- **YOUR TASK**
Your answer should repeat the listing in full, with no line missing or altered.

- **MATERIAL PROVIDED**
□ □ □ □

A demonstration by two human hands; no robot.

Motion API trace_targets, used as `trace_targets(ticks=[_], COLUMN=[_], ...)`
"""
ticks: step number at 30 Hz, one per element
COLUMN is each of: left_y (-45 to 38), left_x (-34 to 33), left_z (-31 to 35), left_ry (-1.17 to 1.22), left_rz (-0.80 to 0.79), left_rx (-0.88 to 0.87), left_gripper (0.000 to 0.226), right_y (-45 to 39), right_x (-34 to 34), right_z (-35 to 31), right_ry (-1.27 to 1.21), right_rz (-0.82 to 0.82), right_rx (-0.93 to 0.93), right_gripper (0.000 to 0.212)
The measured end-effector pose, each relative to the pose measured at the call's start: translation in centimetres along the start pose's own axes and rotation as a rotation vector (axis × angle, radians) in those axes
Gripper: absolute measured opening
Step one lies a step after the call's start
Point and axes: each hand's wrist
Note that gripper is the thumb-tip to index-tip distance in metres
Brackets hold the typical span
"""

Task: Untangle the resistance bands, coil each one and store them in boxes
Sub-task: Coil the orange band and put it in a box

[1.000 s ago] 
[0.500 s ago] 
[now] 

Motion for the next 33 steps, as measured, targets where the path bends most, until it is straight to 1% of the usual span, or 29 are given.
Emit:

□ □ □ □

- **RESULT OF THIS EXERCISE**
A demonstration by two human hands; no robot.

Motion API trace_targets, used as `trace_targets(ticks=[_], COLUMN=[_], ...)`
"""
ticks: step number at 30 Hz, one per element
COLUMN is each of: left_y (-45 to 38), left_x (-34 to 33), left_z (-31 to 35), left_ry (-1.17 to 1.22), left_rz (-0.80 to 0.79), left_rx (-0.88 to 0.87), left_gripper (0.000 to 0.226), right_y (-45 to 39), right_x (-34 to 34), right_z (-35 to 31), right_ry (-1.27 to 1.21), right_rz (-0.82 to 0.82), right_rx (-0.93 to 0.93), right_gripper (0.000 to 0.212)
The measured end-effector pose, each relative to the pose measured at the call's start: translation in centimetres along the start pose's own axes and rotation as a rotation vector (axis × angle, radians) in those axes
Gripper: absolute measured opening
Step one lies a step after the call's start
Point and axes: each hand's wrist
Note that gripper is the thumb-tip to index-tip distance in metres
Brackets hold the typical span
"""

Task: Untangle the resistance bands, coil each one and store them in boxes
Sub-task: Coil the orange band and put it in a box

[1.000 s ago] 
[0.500 s ago] 
[now] 

Motion for the next 33 steps, as measured, targets where the path bends most, until it is straight to 1% of the usual span, or 29 are given.
Emit:

No more output is expected here.